## YOUR TASK:
Write out the whole listing exactly.
--- MATERIAL PROVIDED ---
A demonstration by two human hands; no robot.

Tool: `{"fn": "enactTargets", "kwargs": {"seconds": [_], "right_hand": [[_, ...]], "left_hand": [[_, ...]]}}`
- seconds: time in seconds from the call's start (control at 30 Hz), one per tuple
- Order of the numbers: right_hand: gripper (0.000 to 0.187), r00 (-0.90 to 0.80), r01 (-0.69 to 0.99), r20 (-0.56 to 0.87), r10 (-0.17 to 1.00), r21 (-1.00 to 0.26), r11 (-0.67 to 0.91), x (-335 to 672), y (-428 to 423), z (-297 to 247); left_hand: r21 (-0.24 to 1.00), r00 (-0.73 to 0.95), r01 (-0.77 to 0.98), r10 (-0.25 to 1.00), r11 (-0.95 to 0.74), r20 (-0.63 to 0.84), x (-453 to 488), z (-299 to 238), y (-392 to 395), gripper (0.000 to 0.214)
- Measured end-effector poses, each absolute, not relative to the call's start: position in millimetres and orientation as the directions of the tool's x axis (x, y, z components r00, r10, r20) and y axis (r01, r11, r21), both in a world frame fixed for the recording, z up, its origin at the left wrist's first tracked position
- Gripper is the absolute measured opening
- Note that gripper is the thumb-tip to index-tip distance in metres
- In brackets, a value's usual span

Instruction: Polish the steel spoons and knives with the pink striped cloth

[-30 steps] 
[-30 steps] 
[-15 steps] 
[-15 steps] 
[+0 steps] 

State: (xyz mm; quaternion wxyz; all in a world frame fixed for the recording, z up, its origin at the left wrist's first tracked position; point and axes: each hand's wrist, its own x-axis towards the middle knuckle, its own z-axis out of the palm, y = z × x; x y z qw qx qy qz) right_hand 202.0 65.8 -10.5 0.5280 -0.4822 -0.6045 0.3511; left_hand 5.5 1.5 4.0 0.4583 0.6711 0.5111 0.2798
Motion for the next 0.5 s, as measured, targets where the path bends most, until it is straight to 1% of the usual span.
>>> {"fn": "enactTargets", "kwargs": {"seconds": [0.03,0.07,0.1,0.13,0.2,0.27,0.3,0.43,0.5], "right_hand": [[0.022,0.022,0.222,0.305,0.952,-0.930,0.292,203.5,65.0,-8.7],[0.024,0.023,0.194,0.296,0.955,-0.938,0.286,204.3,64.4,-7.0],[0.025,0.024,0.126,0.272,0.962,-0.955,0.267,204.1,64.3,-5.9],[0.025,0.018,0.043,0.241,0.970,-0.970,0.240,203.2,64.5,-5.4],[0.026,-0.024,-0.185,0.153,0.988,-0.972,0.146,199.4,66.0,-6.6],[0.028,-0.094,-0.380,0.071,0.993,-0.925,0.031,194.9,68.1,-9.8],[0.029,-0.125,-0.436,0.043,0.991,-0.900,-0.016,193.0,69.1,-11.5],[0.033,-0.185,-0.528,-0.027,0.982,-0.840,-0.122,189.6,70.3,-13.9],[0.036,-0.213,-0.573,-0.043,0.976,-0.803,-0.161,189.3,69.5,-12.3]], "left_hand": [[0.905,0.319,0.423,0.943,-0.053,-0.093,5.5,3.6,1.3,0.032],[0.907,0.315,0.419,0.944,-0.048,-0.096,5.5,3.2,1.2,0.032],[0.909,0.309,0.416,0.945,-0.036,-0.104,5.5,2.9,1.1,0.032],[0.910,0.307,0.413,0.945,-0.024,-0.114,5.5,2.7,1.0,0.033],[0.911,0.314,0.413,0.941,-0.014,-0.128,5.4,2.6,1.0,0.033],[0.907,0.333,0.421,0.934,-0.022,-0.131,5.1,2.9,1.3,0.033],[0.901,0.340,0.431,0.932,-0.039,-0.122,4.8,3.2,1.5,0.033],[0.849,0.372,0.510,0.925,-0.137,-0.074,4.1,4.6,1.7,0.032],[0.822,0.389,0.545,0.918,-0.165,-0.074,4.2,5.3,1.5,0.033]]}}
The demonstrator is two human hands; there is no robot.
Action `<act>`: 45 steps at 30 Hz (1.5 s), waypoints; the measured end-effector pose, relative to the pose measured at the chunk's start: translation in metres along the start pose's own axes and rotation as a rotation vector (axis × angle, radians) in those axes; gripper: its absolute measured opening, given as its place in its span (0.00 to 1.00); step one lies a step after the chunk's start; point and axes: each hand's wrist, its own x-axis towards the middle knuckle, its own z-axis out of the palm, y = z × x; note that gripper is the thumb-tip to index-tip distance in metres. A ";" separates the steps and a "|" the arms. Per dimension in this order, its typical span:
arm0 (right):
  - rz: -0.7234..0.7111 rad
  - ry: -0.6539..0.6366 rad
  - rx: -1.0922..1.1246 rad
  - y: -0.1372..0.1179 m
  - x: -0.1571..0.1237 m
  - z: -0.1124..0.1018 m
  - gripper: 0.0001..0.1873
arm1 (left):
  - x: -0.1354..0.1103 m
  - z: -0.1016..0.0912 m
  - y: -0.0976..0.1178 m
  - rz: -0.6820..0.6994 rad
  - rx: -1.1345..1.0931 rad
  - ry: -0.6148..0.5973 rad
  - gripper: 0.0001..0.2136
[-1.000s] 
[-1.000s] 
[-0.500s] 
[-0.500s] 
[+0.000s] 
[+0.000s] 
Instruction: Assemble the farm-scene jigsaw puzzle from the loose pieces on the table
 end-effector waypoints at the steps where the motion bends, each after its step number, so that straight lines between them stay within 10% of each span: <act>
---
## RESULT FOR THIS EXERCISE:
A demonstration by two human hands; no robot.

Tool: `{"fn": "enactTargets", "kwargs": {"seconds": [_], "right_hand": [[_, ...]], "left_hand": [[_, ...]]}}`
- seconds: time in seconds from the call's start (control at 30 Hz), one per tuple
- Order of the numbers: right_hand: gripper (0.000 to 0.187), r00 (-0.90 to 0.80), r01 (-0.69 to 0.99), r20 (-0.56 to 0.87), r10 (-0.17 to 1.00), r21 (-1.00 to 0.26), r11 (-0.67 to 0.91), x (-335 to 672), y (-428 to 423), z (-297 to 247); left_hand: r21 (-0.24 to 1.00), r00 (-0.73 to 0.95), r01 (-0.77 to 0.98), r10 (-0.25 to 1.00), r11 (-0.95 to 0.74), r20 (-0.63 to 0.84), x (-453 to 488), z (-299 to 238), y (-392 to 395), gripper (0.000 to 0.214)
- Measured end-effector poses, each absolute, not relative to the call's start: position in millimetres and orientation as the directions of the tool's x axis (x, y, z components r00, r10, r20) and y axis (r01, r11, r21), both in a world frame fixed for the recording, z up, its origin at the left wrist's first tracked position
- Gripper is the absolute measured opening
- Note that gripper is the thumb-tip to index-tip distance in metres
- In brackets, a value's usual span

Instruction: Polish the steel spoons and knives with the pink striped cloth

[-30 steps] 
[-30 steps] 
[-15 steps] 
[-15 steps] 
[+0 steps] 

State: (xyz mm; quaternion wxyz; all in a world frame fixed for the recording, z up, its origin at the left wrist's first tracked position; point and axes: each hand's wrist, its own x-axis towards the middle knuckle, its own z-axis out of the palm, y = z × x; x y z qw qx qy qz) right_hand 202.0 65.8 -10.5 0.5280 -0.4822 -0.6045 0.3511; left_hand 5.5 1.5 4.0 0.4583 0.6711 0.5111 0.2798
Motion for the next 0.5 s, as measured, targets where the path bends most, until it is straight to 1% of the usual span.
>>> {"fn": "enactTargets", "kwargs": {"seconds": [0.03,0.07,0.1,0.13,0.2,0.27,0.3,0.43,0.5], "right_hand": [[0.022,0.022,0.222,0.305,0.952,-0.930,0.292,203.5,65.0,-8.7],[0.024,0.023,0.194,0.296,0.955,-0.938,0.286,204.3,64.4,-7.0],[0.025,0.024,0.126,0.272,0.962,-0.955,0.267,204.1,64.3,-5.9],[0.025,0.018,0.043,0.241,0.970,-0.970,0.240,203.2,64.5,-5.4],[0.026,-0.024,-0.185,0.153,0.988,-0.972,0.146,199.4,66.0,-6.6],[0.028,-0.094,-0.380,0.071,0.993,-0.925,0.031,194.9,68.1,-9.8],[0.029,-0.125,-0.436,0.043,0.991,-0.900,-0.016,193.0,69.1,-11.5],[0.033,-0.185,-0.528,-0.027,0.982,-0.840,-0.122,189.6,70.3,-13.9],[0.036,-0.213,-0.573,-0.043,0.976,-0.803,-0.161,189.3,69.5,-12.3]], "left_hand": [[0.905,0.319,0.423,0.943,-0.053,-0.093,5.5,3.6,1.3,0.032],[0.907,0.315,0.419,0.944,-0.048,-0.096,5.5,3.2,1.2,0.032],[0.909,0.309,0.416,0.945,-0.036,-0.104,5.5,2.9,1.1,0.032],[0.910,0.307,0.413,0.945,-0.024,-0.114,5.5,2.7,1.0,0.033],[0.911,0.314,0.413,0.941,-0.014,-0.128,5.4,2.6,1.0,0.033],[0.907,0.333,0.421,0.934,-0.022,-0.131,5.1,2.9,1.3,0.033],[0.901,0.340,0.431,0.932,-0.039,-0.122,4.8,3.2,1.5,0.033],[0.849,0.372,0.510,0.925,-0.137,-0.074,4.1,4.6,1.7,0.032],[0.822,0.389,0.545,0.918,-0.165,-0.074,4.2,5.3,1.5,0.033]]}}
The demonstrator is two human hands; there is no robot.
Action `<act>`: 45 steps at 30 Hz (1.5 s), waypoints; the measured end-effector pose, relative to the pose measured at the chunk's start: translation in metres along the start pose's own axes and rotation as a rotation vector (axis × angle, radians) in those axes; gripper: its absolute measured opening, given as its place in its span (0.00 to 1.00); step one lies a step after the chunk's start; point and axes: each hand's wrist, its own x-axis towards the middle knuckle, its own z-axis out of the palm, y = z × x; note that gripper is the thumb-tip to index-tip distance in metres. A ";" separates the steps and a "|" the arms. Per dimension in this order, its typical span:
arm0 (right):
  - rz: -0.7234..0.7111 rad
  - ry: -0.6539..0.6366 rad
  - rx: -1.0922..1.1246 rad
  - y: -0.1372..0.1179 m
  - x: -0.1571..0.1237 m
  - z: -0.1124..0.1018 m
  - gripper: 0.0001..0.1873
arm1 (left):
  - x: -0.1354..0.1103 m
  - z: -0.1016..0.0912 m
  - y: -0.0976..0.1178 m
  - rz: -0.6820..0.6994 rad
  - rx: -1.1345..1.0931 rad
  - ry: -0.6148..0.5973 rad
  - gripper: 0.0001..0.2136
[-1.000s] 
[-1.000s] 
[-0.500s] 
[-0.500s] 
[+0.000s] 
[+0.000s] 
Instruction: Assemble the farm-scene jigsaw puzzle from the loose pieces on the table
 end-effector waypoints at the steps where the motion bends, each after its step number, so that straight lines between them stay within 10% of each span: <act>

This concludes the exercise.